◆ HOW TO COMPLETE THIS TASK ◆
For the data below, the lines that hold "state" should be counted; only the resulting number is expected.

* * * * * * * * *

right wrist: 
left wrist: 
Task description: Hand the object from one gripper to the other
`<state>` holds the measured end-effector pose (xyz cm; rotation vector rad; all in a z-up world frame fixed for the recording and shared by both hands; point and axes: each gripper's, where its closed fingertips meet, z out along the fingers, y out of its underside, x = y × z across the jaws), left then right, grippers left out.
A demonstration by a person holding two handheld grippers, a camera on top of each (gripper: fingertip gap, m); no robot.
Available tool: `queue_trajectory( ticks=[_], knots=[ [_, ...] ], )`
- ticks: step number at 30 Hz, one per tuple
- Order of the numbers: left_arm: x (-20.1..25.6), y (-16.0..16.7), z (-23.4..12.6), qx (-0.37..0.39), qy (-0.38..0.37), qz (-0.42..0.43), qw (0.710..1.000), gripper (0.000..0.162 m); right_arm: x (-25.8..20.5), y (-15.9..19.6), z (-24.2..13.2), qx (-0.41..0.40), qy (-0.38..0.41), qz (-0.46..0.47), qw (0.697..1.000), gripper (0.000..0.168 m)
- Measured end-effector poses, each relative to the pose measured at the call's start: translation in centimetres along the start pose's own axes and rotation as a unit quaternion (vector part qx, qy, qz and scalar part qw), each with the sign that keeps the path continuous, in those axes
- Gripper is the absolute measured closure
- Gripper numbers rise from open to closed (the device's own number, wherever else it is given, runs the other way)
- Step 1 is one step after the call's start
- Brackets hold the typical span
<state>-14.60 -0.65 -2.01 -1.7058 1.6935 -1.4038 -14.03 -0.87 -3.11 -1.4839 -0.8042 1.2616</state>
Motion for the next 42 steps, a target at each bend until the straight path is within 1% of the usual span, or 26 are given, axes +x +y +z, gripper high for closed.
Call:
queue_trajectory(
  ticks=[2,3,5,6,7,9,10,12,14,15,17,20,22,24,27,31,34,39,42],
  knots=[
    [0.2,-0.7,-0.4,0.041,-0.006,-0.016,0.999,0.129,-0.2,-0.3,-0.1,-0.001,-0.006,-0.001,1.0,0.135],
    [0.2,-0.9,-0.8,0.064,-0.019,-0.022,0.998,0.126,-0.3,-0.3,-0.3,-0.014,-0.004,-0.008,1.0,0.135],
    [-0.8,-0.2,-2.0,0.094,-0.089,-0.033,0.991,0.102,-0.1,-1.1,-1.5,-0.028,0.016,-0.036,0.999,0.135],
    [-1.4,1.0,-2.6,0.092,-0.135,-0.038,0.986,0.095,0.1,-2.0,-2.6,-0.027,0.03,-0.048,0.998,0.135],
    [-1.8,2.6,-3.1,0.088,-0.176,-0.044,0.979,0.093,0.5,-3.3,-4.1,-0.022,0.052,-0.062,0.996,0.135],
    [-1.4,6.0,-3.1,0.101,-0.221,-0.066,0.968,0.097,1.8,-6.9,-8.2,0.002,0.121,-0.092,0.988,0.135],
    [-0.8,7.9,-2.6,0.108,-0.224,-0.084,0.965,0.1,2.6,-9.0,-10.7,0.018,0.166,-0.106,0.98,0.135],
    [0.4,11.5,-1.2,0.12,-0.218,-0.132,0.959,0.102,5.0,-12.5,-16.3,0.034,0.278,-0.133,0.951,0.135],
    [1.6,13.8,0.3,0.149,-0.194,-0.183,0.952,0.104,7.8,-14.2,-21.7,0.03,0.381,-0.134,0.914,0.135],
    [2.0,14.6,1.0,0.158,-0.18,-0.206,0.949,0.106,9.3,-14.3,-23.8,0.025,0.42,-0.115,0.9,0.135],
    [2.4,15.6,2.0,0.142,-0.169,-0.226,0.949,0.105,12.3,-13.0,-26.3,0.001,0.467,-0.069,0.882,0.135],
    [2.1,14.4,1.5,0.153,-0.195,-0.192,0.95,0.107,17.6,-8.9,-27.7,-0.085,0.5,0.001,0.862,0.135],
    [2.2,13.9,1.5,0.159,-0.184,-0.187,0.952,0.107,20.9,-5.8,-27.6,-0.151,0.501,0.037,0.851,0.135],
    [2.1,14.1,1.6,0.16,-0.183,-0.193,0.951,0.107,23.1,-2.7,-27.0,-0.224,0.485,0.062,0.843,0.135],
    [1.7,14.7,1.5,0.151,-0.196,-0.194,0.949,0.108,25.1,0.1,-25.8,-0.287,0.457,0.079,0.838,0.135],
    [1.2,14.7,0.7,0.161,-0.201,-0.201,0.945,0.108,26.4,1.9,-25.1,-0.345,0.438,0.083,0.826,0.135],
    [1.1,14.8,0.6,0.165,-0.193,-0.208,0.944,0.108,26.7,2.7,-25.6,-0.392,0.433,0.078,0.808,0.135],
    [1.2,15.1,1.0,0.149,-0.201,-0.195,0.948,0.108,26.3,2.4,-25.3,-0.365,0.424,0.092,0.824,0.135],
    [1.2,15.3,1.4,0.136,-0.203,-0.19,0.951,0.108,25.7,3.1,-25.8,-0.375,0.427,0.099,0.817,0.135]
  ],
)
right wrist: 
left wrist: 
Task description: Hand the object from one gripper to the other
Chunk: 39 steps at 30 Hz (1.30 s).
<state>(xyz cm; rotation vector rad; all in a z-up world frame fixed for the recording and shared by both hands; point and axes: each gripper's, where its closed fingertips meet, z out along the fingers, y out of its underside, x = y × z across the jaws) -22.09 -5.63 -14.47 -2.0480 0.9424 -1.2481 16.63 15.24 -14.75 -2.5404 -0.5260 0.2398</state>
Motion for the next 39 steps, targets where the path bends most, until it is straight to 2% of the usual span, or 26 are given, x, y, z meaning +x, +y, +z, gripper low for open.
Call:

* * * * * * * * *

◆ ANSWER TO THE PROBLEM ◆
3